Meteorological sequences common to surface data

TABLE
REFERENCE / TABLE
REFERENCES / ELEMENT NAME
F / X / Y
3 / 02 / 001 / 0 / 10 / 004 / Pressure (at station level)
0 / 10 / 051 / Pressure reduced to mean sea level
0 / 10 / 061 / 3-hour pressure change
0 / 10 / 063 / Characteristic of pressure tendency
(High altitude station)
3 / 02 / 002 / 0 / 10 / 004 / Pressure (at station level)
0 / 07 / 004 / Pressure level
0 / 10 / 003 / Geopotential of pressure level
0 / 10 / 061 / 3-hour pressure change
0 / 10 / 063 / Characteristic of pressure tendency
3 / 02 / 003 / 0 / 11 / 011 / Wind direction (10 m)
0 / 11 / 012 / Wind speed (10 m)
0 / 12 / 004 / Temperature (2 m)
0 / 12 / 006 / Dew point (2 m)
0 / 13 / 003 / Relative humidity
0 / 20 / 001 / Horizontal visibility
0 / 20 / 003 / Present weather
0 / 20 / 004 / Past weather (1)
0 / 20 / 005 / Past weather (2)

1.2.4Features common to BUFR and CREX

Structure: CREX was intentionally designed to be an alphanumeric version of BUFR. It is therefore not surprising that the CREX and BUFR code forms have many structural similarities. Both achieve self-definition by including a section within each message describing the form and content of the data included within that message. Both BUFR and CREX messages begin with an alphanumeric representation of the name of the code form, both have optional sections, and both have identical End Sections.

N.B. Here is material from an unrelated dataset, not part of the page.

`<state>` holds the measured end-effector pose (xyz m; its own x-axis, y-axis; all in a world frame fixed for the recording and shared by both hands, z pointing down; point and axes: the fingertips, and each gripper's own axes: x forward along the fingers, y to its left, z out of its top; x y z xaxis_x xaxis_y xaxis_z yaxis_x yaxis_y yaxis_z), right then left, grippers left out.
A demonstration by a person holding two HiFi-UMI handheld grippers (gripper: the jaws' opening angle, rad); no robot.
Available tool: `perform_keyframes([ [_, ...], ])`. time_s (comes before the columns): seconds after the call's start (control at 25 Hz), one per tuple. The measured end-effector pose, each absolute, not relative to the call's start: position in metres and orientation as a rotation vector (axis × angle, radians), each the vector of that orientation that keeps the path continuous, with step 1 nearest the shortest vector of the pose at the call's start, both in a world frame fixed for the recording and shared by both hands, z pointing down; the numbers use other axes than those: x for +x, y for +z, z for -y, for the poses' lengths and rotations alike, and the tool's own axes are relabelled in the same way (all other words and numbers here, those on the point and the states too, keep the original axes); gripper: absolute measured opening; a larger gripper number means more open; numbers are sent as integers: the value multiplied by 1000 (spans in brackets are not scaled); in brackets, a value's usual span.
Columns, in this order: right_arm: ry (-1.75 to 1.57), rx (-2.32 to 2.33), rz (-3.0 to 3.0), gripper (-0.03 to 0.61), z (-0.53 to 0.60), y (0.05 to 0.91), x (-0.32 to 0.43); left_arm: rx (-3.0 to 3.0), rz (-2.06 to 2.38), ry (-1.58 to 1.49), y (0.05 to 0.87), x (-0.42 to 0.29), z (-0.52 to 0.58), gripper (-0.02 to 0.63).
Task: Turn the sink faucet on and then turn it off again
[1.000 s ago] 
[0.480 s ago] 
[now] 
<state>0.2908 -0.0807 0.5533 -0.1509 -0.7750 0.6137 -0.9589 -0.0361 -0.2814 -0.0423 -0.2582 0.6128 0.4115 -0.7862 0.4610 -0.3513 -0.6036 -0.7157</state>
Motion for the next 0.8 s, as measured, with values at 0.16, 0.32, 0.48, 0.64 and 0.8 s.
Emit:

Tables: Table A is identical for BUFR and CREX. Furthermore, BUFR and CREX define the same set of elements using nearly identical descriptors - the first value in the descriptor, denoting the descriptor type, is binary in BUFR and alphanumeric in CREX, but the remainder of the descriptors are identical for identical elements. This made it possible to design a single Table B to serve both code forms. Finally, although BUFR and CREX Tables D are different, they are closely co-ordinated. Common sequences that can be transformed easily between BUFR and CREX are not defined in both BUFR and CREX Table D. If a CREX Table D sequence is not defined in BUFR Table D, it has a number that is not used by any other BUFR sequence. Similarly, BUFR Table D sequences without CREX counterparts have numbers that are not used by any CREX Table D. In Tables A, B and D there are ranges of numbers for descriptors outside the internationally agreed range of numbers. These can be used to define special descriptors for national or local purposes and thus enable the domestic exchange of special national data.